"St. Michael the Archangel"

We’ve the devil here!

“Would you please visit our home? We’ve a devil here!” So I answer the call and make the visit. Dealing with the devil is a complex and murky business. That’s because he lies. You can’t figure him out. He hides behind addictions and simple egotism. He shelters behind mental, emotional and relational illnesses. He rarely shows his face and bares his teeth and snarls like the beast he really is. When you visit someone who claims to be struggling with Satan they are usually just sick in some way or another.

It seems every year now another exorcism movie is released, but dealing with the devil is more often mundane than sensational. When addressing the issue of demon possession and exorcism with teenagers I always play it down. The proper response to demonic possession and exorcism is not to sensationalize it. I stress how rare true possession is and warn teens about involvement in the occult and the fringes of rock music, video games and horror movies where vulnerable young people can also be sucked into the dark side by a fascination with evil. I also remind them that the best defense against the devil is a simple, humble faith. “Just trust in the Lord. Live your faith best you can. Be cheerful and hopeful and happy. Try to be normal. Try to be good. Seek light. Seek love. Seek beauty. Seek Truth.” Then, I assure them, “You have nothing to fear.”
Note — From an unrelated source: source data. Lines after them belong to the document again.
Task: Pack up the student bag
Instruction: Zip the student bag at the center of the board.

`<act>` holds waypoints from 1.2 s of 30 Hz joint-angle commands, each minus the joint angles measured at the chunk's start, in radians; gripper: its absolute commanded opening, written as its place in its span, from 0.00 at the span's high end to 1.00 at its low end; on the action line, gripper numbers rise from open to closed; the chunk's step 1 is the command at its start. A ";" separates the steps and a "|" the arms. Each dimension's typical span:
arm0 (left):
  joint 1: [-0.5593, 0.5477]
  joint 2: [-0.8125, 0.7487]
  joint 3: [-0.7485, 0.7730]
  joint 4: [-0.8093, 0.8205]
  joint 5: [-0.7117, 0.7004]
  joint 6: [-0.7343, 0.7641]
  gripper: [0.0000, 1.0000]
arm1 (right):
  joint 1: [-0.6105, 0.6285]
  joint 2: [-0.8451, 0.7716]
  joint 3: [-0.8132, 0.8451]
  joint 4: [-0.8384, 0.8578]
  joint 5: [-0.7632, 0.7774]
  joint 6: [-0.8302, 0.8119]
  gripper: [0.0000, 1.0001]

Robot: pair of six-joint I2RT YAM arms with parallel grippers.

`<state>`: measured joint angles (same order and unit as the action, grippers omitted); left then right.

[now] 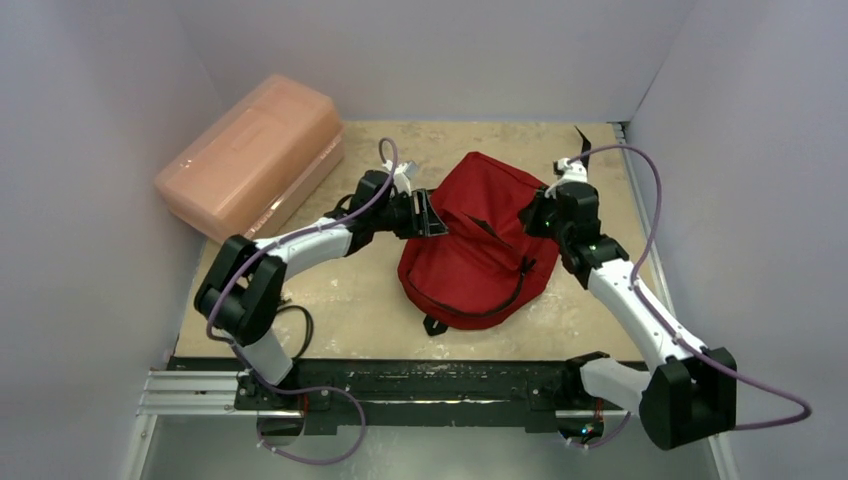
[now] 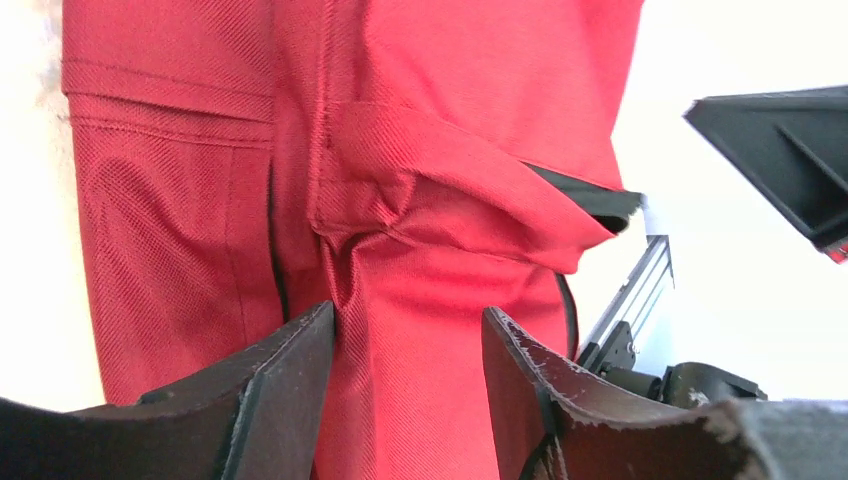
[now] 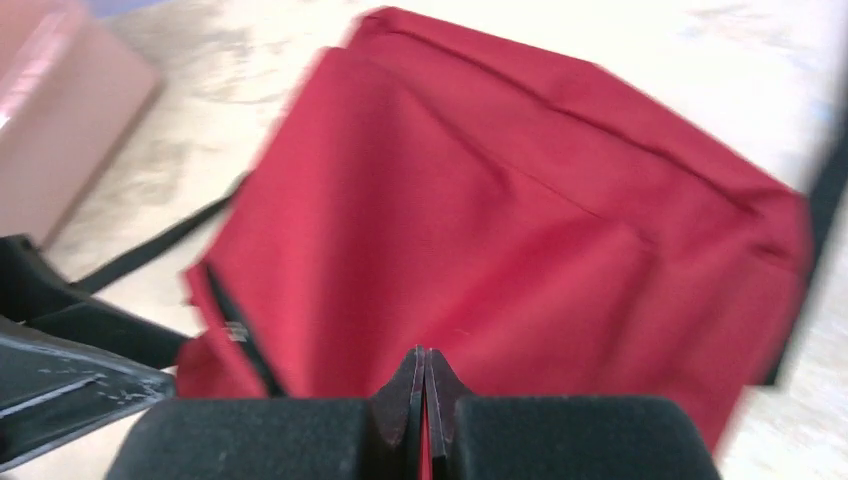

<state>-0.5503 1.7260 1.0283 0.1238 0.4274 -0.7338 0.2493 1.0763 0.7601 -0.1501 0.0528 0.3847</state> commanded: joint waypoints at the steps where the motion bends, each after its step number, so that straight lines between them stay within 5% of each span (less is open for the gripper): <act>1: 0.010 -0.136 0.046 -0.080 0.004 0.107 0.44 | 0.014 0.074 0.109 0.063 -0.324 -0.004 0.95; 2: 0.011 -0.141 0.068 -0.112 -0.011 0.124 0.43 | 0.017 0.076 0.108 0.076 -0.362 0.050 0.57; 3: 0.011 -0.138 0.096 -0.153 -0.029 0.138 0.42 | 0.025 0.081 0.109 0.083 -0.393 0.076 0.48; 8: 0.024 -0.038 0.239 -0.236 -0.021 0.188 0.41 | 0.091 0.141 0.147 0.051 -0.455 0.127 0.42; 16: 0.026 0.129 0.352 -0.207 0.093 0.171 0.40 | 0.123 0.191 0.138 0.045 -0.332 0.121 0.54; 24: 0.026 0.137 0.334 -0.188 0.131 0.161 0.51 | 0.124 0.225 0.112 0.126 -0.285 0.155 0.54; 36: 0.026 0.145 0.304 -0.139 0.173 0.128 0.58 | 0.124 0.301 0.142 0.190 -0.275 0.179 0.75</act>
<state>-0.5240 1.8851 1.3430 -0.0689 0.5480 -0.5877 0.3702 1.3830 0.8688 -0.0372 -0.2504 0.5423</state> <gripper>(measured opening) 0.429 0.278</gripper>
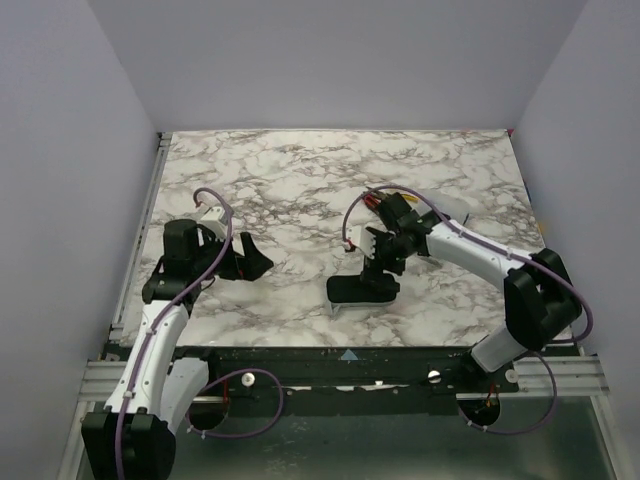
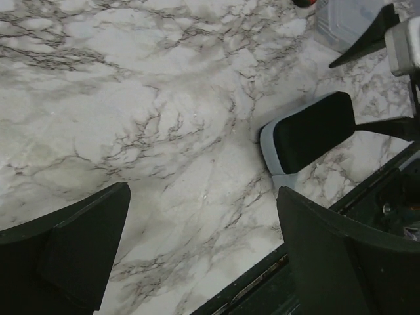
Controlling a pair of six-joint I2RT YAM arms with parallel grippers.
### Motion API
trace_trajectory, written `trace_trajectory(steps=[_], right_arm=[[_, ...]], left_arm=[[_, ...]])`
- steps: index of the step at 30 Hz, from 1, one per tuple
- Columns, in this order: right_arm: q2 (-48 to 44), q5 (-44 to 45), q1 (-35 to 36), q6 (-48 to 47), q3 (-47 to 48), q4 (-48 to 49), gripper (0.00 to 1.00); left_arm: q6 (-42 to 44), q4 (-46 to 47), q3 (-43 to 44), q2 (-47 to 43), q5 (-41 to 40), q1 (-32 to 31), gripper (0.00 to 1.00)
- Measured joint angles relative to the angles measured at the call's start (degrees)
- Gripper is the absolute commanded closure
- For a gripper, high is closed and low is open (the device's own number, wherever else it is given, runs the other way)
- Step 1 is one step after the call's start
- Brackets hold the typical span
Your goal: Open the umbrella
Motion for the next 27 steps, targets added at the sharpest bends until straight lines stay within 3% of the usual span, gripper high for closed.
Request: trace_trajectory(steps=[7,12,27], right_arm=[[9.3,-3.3,0.1,1.2,10.1,0.2,0.02],[9.8,-5.4,0.1,-0.1,12.8,-0.6,0.0],[9.1,-7.6,6.2,-4.4,11.4,-0.5,0.0]], left_arm=[[-5.1,5.4,-5.9,0.9,1.8,-2.9,0.12],[-7.0,8.0,-7.5,1.0,1.9,-2.9,0.13],[-17.4,15.2,-10.4,7.1,1.6,-5.6,0.42]])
Indeed, an ordinary humble, common sense, cheerful and joyful Christian is invulnerable to the devil’s subterfuge. We must always remember that the devil is a proud spirit. He takes himself so very seriously, and what he cannot understand and what he cannot bear is the sound of Christians engaged in that most serious of past-times – being happy. A cheerful spirit is actually a supernatural gift. Joy is the language of heaven. Laughter – real joyful, self-abandoned, weeping, gasping-with-hilarity laughter is never heard in hell.

This is why those humans who take themselves so very soberly and seriously are on the down escalator to the Father below. “Angels” G.K.Chesterton reminds us “can fly because they take themselves lightly.” It is the serious faced self righteous Catholics who are the church’s worst enemy, and they exist on both ends of the Catholic spectrum: one thinks of the glowering ranks of ultra conservative Catholics with their conspiracy theories, their mantillas and their Latin missals. They’re a match for the seriously self righteous and angry “dissenting Catholics” with their wimmin ‘priests’, rainbow sashes and rainforest salvation campaigns. Chesterton would encourage them, “Be more like the angels. Lighten up.”

I am not arguing, of course, that we should not take the devil and the spiritual battle seriously. Indeed we should. As St Paul writes, “We wrestle not against flesh and blood, but against spiritual wickedness in the heights.” We’re engaged in a battle to be sure; a battle with eternal consequences and eternal rewards. What is in question is how we engage in that battle.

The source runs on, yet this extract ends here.